Task statement:
Scan the listing below for the word "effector" and copy every line where it occurs.

Information shown:
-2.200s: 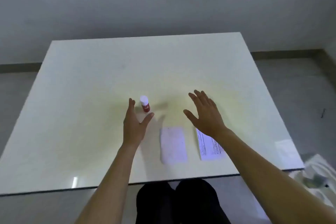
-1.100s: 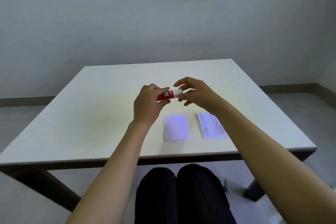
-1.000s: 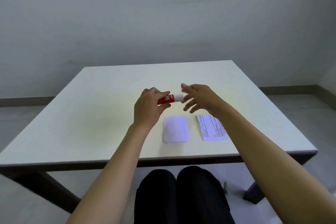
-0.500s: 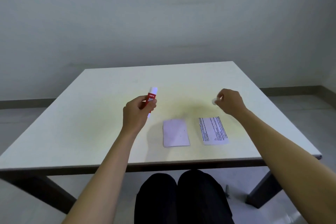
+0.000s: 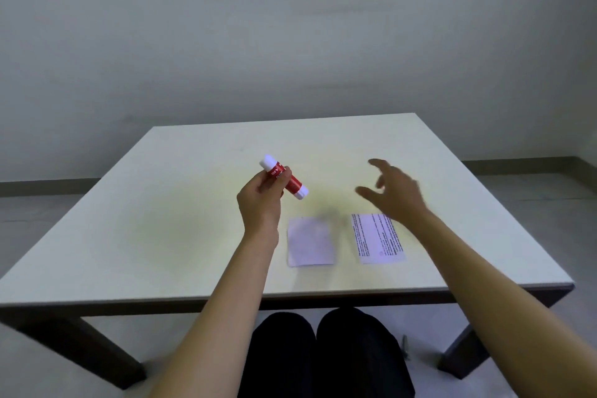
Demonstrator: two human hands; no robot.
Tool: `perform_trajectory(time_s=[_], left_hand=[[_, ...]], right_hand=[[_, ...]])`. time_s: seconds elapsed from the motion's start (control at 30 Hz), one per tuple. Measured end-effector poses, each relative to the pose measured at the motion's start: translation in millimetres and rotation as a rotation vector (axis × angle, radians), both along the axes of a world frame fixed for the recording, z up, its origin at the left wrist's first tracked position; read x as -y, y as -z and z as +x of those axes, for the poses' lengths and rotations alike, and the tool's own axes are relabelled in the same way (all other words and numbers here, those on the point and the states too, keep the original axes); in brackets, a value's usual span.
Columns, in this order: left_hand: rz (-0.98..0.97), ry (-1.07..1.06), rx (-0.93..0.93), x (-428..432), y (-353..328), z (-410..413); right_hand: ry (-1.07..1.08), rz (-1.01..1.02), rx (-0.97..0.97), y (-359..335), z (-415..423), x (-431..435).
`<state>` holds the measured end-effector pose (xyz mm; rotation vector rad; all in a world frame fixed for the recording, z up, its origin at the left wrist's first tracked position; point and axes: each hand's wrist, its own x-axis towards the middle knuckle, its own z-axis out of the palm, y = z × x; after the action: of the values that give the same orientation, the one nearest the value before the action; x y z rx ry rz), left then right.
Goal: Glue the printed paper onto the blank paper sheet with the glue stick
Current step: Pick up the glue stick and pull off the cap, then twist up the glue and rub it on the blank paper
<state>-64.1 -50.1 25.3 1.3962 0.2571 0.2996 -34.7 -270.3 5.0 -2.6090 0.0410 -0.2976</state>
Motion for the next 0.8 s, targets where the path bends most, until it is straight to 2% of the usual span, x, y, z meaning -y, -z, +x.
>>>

Answer to this exercise:
Tool: `perform_trajectory(time_s=[_], left_hand=[[_, ...]], right_hand=[[_, ...]])`. time_s: seconds elapsed from the motion's start (control at 30 Hz), one per tuple. Measured end-effector poses, each relative to the pose measured at the motion's start: translation in millimetres and rotation as a rotation vector (axis × angle, radians), both along the axes of a world frame fixed for the recording, z up, its origin at the left wrist's first tracked position; read x as -y, y as -z and z as +x of those axes, for the poses' lengths and rotations alike, and the tool's own axes are relabelled in the same way (all other words and numbers here, those on the point and the states too, keep the original axes); in brackets, a value's usual span.
`<state>` holds the measured end-effector pose (xyz mm; rotation vector rad; all in a world frame fixed for the recording, z up, its origin at the left wrist's first tracked position; point and axes: each hand's wrist, its own x-axis towards the middle knuckle, its own z-axis out of the palm, y = z × x; after the action: of the values that give the same orientation, the one nearest the value before the action; x y z rx ry rz), left then right.

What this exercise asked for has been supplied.